TASK TO COMPLETE: No picture should appear in the copy. Transcribe exactly, and only, the lines from the one with "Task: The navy" through the last line of the data below.

DATA EXTRACT:
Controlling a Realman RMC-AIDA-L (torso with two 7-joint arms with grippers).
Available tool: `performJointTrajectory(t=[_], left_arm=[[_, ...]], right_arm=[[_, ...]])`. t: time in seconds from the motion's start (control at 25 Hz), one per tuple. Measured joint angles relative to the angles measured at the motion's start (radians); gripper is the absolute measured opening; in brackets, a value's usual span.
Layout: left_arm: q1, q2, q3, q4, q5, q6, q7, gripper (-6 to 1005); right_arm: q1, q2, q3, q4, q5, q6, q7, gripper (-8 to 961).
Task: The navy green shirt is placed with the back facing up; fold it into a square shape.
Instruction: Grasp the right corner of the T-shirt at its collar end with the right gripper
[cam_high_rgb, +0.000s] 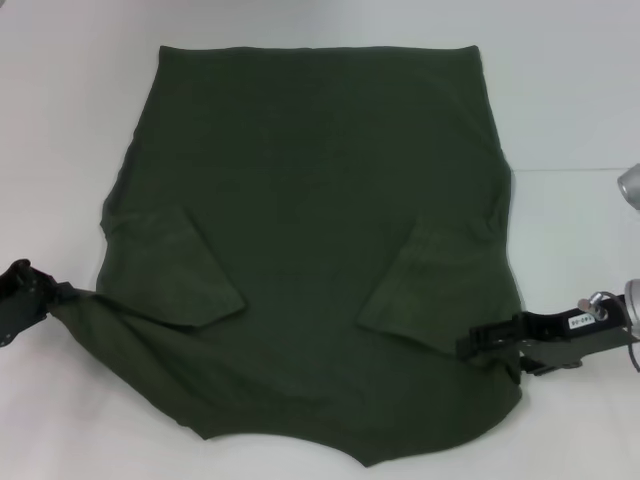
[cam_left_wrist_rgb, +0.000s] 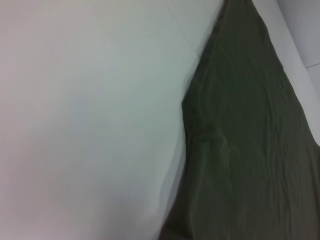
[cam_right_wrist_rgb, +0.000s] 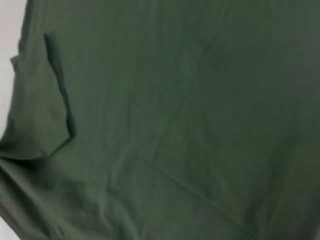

FINAL ANSWER:
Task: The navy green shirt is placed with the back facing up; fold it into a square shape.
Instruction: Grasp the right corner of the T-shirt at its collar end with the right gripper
[cam_high_rgb, +0.000s] 
[cam_left_wrist_rgb, +0.000s] 
[cam_right_wrist_rgb, +0.000s] 

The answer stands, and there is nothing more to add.